Some of my clients have called their immigration journey, the immigration nightmare. One noted, “everyone talks about the American dream but nobody talks about the American nightmare.” This nightmare has become a real every day experience for many of them.
Children crying and terrified after a stranger, an immigration agent, separates them from their parents when they arrive at the US border. Young adults living in limbo in a life that feels uncertain to them, not knowing whether in a few years they will continue working where they are or studying their university programs because of the nature of their temporary Deferred Action for Childhood Arrivals (DACA).
Parents worrying that if they get deported to their countries of origin their children will become foster kids because they will have to make a hard choice to leave them behind in the United States rather than to bring them back to countries plagued by violence, poverty, and hunger. Scholar and social worker Dr. Luis H. Zayas refers to these children, impacted by immigration policies of family separations, as the forgotten citizens.

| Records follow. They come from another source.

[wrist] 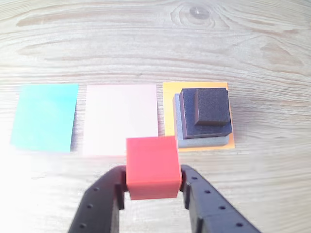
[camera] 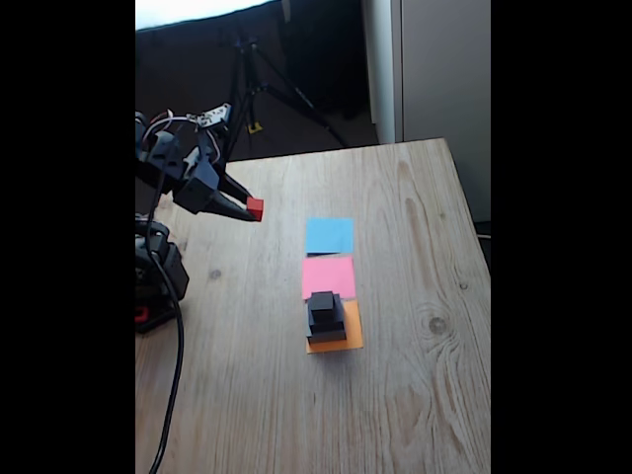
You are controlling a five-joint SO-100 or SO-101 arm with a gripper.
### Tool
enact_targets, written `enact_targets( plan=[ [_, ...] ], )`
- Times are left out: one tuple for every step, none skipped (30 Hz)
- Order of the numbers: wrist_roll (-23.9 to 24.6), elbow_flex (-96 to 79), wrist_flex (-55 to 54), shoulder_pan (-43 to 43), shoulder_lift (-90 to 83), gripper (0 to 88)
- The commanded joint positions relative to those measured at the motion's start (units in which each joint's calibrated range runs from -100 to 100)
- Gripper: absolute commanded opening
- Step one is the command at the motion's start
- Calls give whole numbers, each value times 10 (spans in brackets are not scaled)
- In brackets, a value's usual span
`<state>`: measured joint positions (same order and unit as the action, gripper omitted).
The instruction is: Tower of hanoi
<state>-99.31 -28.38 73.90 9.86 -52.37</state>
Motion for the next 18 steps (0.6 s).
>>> enact_targets(
  plan=[
    [-7, -128, -171, 11, -10, 1],
    [-7, -159, -207, 10, -9, 1],
    [-7, -192, -242, 7, -7, 1],
    [-7, -215, -272, 4, -3, 1],
    [-7, -242, -313, 0, 4, 1],
    [-7, -262, -345, -2, 10, 1],
    [-7, -279, -377, -3, 22, 1],
    [-7, -296, -412, -4, 33, 1],
    [-7, -315, -451, -4, 48, 1],
    [-7, -331, -486, -4, 61, 1],
    [-7, -347, -519, -5, 74, 1],
    [-7, -361, -543, -5, 84, 1],
    [-7, -373, -573, -8, 94, 1],
    [-7, -388, -607, -10, 105, 1],
    [-7, -402, -636, -14, 114, 1],
    [-7, -418, -671, -18, 125, 1],
    [-7, -433, -705, -22, 135, 1],
    [-7, -450, -739, -25, 145, 1]
  ],
)
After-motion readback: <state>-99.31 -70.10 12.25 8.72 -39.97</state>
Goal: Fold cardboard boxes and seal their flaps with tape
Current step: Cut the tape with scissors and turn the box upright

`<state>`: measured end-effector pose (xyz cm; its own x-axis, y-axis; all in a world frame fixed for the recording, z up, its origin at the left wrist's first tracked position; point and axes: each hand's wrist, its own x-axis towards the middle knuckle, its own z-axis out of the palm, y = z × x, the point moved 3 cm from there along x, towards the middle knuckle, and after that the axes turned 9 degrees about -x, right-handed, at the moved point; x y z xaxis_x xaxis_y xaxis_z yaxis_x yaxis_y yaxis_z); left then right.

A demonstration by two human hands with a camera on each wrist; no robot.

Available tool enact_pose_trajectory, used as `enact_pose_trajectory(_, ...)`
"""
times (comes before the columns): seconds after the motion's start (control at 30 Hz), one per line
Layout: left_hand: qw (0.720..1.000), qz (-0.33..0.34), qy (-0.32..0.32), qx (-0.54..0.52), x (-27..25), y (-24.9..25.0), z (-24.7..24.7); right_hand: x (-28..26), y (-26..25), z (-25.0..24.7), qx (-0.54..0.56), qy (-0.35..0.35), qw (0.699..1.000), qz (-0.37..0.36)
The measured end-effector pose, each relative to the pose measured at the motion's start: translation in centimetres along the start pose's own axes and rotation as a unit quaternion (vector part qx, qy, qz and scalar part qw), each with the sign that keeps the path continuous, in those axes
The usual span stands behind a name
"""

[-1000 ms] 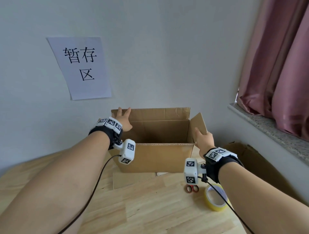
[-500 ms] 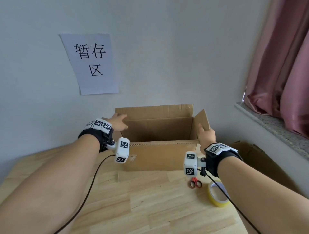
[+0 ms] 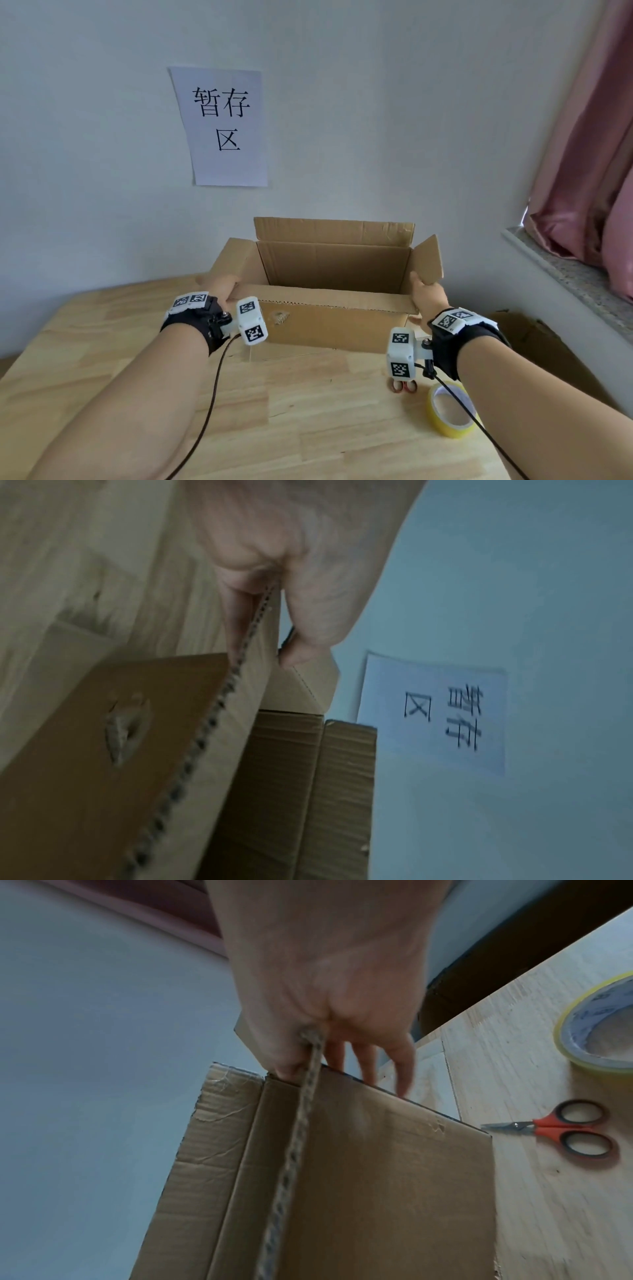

These are just of the few stories that represent the plight that immigrants who are undocumented or have temporary status face in the United States. In the last year, we have seen increased political efforts to seize migration and punish immigrants who chose to migrate in the only way they could, creating feelings of insecurity, trauma, depression among community members affected by these policies.
As social workers, it’s crucial we become well-versed on the challenges that existing immigrants and a new generation of newcomers face and that we follow our National Association of Social Workers (NASW) code of ethics to support them and treat them with dignity and worth of a person regardless of how they arrived to this country, nor our political views.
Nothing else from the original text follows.